Alphabet reported Q1 revenue of $24.75 billion billion (up 22% annually) and EPS of $7.73 (up 28%), topping consensus analyst estimates of $24.22 billion and $7.38. As of the time of this article, Alphabet's Class C shares are up 4.2% to $929.00 and making new highs. They're now up 17% on the year.

Paid clicks rose 44% overall, with the 53% growth on Google properties partly offset by the more modest 10% growth (still better than in recent quarters) on non-Google sites and apps. That figure is still better than the 39% and 32% growth respectively seen in Q4 and Q3 of last year after accounting for a change in how Google records paid clicks. Not surprisingly, CFO Ruth Porat said mobile search growth remains the biggest driver behind Google's paid click momentum, with YouTube and programmatic (software-automated) ad sales also playing roles.

Weighing on revenue growth: Google's cost per click (average ad price) fell by 19%. That's larger than the 15% decline seen in Q4, and stems from a continuing shift towards smartphone search, YouTube and programmatic ads that carry lower prices than PC and tablet search ads. In addition, traffic acquisition payments (TAC) continue to rise due to mobile ad revenue-sharing payments to smartphone OEMs, carriers and developers: TAC was equal to 10% of Google properties ad revenue, up from 8% a year ago, and 22% of total ad revenue.

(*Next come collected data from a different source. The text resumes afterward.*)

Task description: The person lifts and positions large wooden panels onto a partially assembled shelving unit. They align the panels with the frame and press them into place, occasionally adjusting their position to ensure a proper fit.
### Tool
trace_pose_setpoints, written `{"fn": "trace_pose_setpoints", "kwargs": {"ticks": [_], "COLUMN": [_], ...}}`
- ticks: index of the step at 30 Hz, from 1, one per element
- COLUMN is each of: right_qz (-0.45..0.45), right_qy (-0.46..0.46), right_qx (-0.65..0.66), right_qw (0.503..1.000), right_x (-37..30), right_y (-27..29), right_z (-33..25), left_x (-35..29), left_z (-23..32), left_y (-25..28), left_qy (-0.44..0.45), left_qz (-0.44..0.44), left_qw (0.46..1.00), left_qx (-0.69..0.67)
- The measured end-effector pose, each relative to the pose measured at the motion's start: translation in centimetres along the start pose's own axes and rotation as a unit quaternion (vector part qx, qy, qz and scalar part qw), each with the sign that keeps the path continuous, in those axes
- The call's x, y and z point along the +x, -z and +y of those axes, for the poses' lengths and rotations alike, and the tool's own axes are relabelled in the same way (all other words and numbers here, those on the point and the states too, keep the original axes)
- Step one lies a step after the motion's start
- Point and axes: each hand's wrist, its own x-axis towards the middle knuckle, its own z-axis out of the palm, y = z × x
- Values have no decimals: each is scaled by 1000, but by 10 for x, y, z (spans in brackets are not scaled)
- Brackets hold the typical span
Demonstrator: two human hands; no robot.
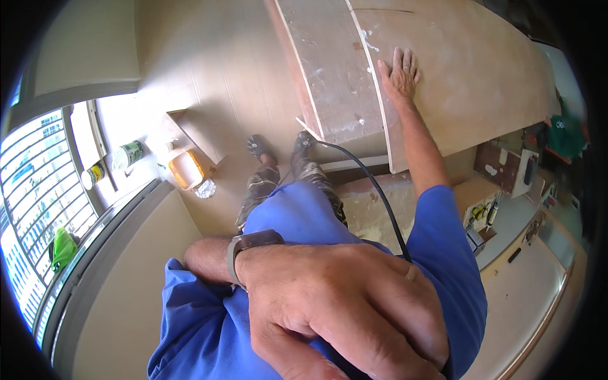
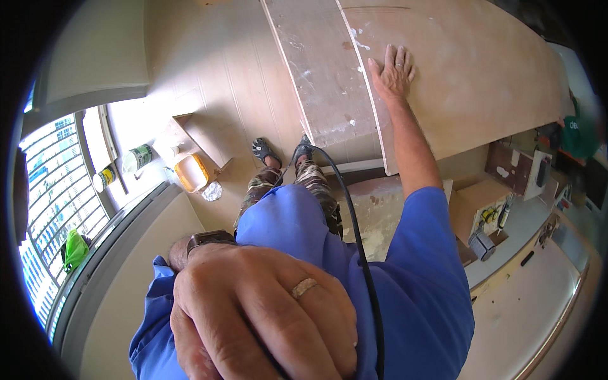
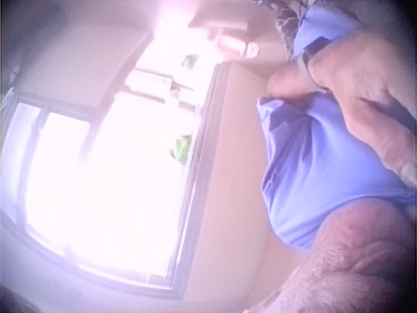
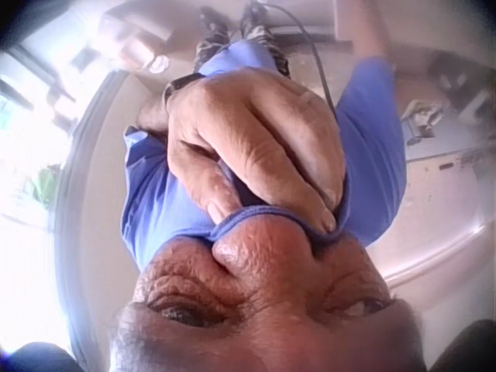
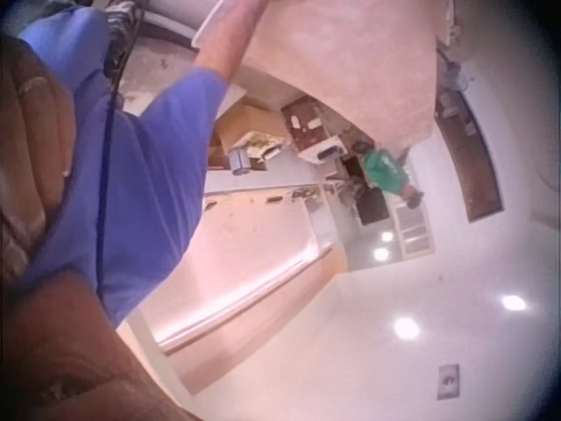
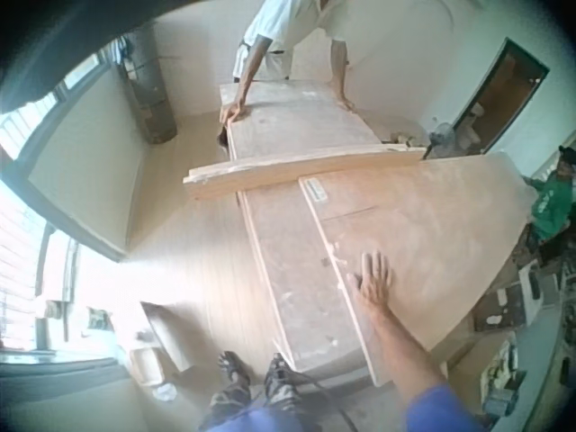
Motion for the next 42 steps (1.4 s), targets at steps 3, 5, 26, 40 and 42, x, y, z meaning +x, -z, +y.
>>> {"fn": "trace_pose_setpoints", "kwargs": {"ticks": [3, 5, 26, 40, 42], "right_qz": [-30, -32, -39, -30, -35], "right_qy": [-64, -63, -69, -51, -54], "right_qx": [-18, -12, -19, -29, -20], "right_qw": [997, 997, 997, 998, 998], "right_x": [5, 6, 10, 5, 6], "right_y": [8, 4, 5, 7, 10], "right_z": [-21, -17, -11, -22, -25], "left_x": [14, 7, 22, 19, 18], "left_z": [12, -4, -25, -28, -27], "left_y": [33, 34, 55, 40, 41], "left_qy": [77, -24, -77, -72, -94], "left_qz": [-101, -70, -43, 45, 43], "left_qw": [992, 997, 995, 994, 992], "left_qx": [2, -19, -53, -75, -70]}}
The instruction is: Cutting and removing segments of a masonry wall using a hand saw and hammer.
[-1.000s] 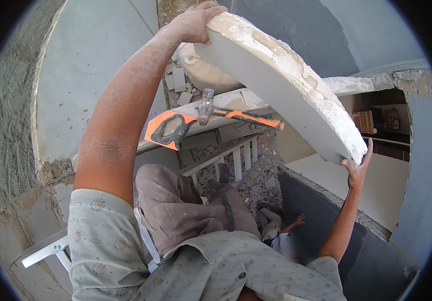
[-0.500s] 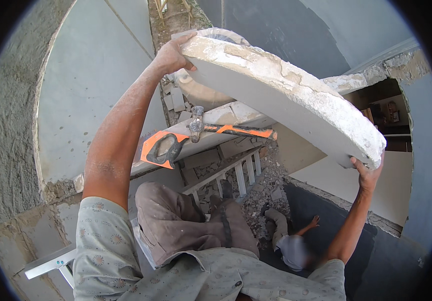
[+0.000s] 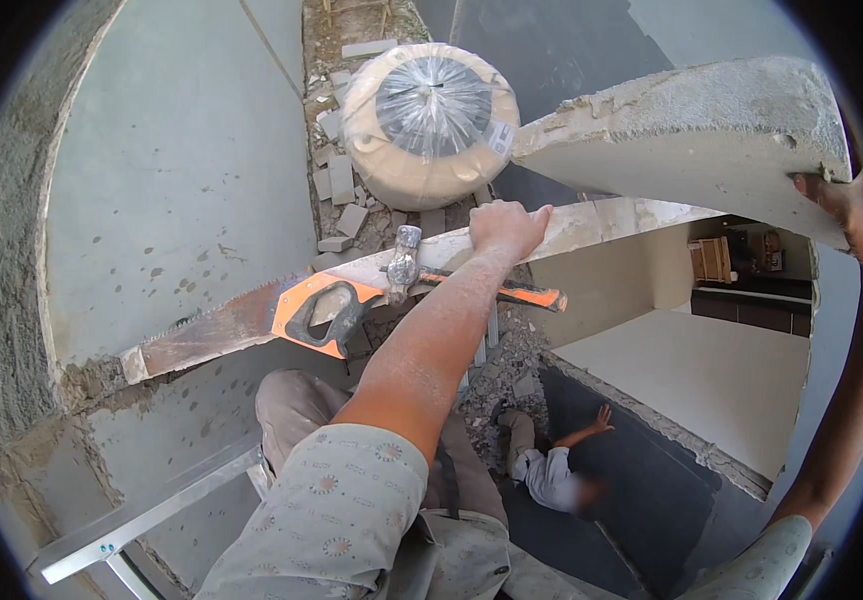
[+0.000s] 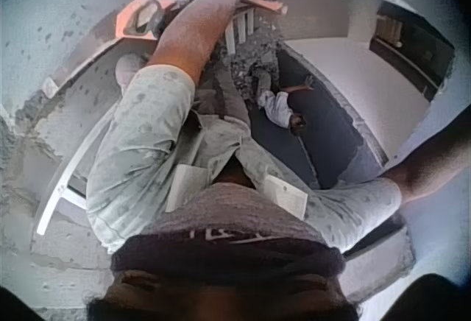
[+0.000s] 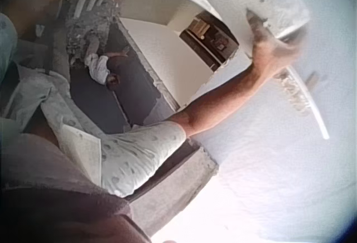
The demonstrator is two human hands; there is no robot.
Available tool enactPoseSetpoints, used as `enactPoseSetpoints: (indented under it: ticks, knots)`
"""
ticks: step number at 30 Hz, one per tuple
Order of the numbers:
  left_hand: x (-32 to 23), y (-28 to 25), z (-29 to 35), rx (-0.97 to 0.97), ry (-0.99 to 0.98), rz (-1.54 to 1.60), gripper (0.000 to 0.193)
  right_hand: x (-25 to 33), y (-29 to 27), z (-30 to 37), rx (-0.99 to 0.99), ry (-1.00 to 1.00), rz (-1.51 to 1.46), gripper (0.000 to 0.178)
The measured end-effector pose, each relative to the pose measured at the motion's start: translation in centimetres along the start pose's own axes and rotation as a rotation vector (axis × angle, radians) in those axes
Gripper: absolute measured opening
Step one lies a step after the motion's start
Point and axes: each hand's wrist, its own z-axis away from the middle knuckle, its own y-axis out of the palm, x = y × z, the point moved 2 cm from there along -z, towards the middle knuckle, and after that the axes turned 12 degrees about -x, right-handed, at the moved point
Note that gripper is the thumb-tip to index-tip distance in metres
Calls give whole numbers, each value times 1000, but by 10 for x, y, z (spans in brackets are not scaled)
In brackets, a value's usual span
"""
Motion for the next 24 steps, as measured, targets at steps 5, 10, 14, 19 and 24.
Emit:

On the other hand, the "Google Other" reporting segment, which covers non-ad businesses such as Pixel phone sales, Google Play transactions and cloud apps and services, once more provided a lift. Its revenue rose 49% to $3.1 billion, and is now equal to 15% of ex-TAC revenue. The "Other Bets" segment, which covers businesses such as Google Fiber, Nest, Waymo, Verily (healthcare tech) and Google's investment arms, saw revenue rise 48% to $244 million. But it also posted an $855 million operating loss (up 10%).

As much as things like the Pixel and self-driving cars get more media attention, Google's bread-and-butter search ad business is still easily its biggest profit growth engine. And for all the concerns that have understandably existed about mobile users bypassing Google Search in favor of going directly to apps -- Amazon.com's (AMZN)  shopping app especially -- the business' addressable market keeps growing thanks to three trends: Smartphones are growing total search activity, e-commerce keeps taking share from offline retail and the use of mobile ads to get consumers to shop at local/offline businesses continues to grow.